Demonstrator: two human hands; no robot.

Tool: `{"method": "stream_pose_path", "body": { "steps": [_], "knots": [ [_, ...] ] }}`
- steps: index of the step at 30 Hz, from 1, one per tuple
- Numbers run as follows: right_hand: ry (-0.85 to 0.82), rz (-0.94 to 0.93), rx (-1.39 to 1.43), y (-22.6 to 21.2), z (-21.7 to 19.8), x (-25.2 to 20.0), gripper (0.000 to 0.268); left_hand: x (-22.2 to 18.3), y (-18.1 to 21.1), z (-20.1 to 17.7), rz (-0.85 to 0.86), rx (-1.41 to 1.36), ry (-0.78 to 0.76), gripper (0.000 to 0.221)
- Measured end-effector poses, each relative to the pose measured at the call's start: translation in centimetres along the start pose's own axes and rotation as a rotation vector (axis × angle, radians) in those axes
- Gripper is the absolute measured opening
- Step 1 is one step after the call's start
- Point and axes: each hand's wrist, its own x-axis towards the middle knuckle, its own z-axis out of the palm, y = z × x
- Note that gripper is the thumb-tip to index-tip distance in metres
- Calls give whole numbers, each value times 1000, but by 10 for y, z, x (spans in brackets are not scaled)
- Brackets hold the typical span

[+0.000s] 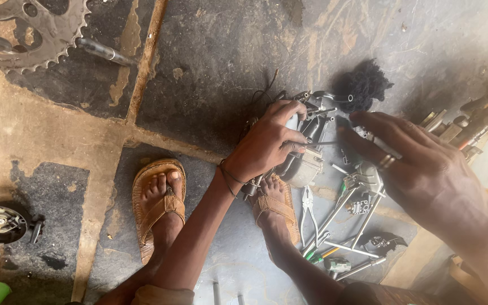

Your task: The person sits on the floor and uses a screwdriver to tighten screws on a small engine component. They adjust the part's position and continue tightening multiple screws throughout the clip.

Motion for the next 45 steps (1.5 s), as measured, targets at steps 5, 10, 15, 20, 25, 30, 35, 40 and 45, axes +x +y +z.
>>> {"method": "stream_pose_path", "body": {
  "steps": [5,10,15,20,25,30,35,40,45],
  "knots": [
    [-169,71,-127,-4,6,4,15,1,1,3,8,-15,20,25],
    [36,107,46,-5,10,-1,14,-1,-1,4,-3,2,18,22],
    [22,-120,-90,4,9,-1,14,-1,-2,4,2,-4,24,22],
    [31,-1,-6,-3,19,1,20,-1,-4,5,12,-19,23,23],
    [48,-97,25,-7,-2,15,15,-1,-4,4,9,-17,25,25],
    [-140,106,-76,-18,1,22,20,-4,-2,5,8,-27,54,24],
    [-84,329,-74,-16,9,6,24,-3,-5,7,4,-16,29,29],
    [39,6,-16,-6,-13,11,21,-3,-4,7,16,-25,38,26],
    [-8,-206,-242,-19,-11,25,13,-3,-4,6,18,-28,43,20]
  ]
}}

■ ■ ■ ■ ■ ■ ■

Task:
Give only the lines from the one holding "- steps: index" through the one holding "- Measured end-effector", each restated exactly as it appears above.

Result for this task:
- steps: index of the step at 30 Hz, from 1, one per tuple
- Numbers run as follows: right_hand: ry (-0.85 to 0.82), rz (-0.94 to 0.93), rx (-1.39 to 1.43), y (-22.6 to 21.2), z (-21.7 to 19.8), x (-25.2 to 20.0), gripper (0.000 to 0.268); left_hand: x (-22.2 to 18.3), y (-18.1 to 21.1), z (-20.1 to 17.7), rz (-0.85 to 0.86), rx (-1.41 to 1.36), ry (-0.78 to 0.76), gripper (0.000 to 0.221)
- Measured end-effector poses, each relative to the pose measured at the call's start: translation in centimetres along the start pose's own axes and rotation as a rotation vector (axis × angle, radians) in those axes

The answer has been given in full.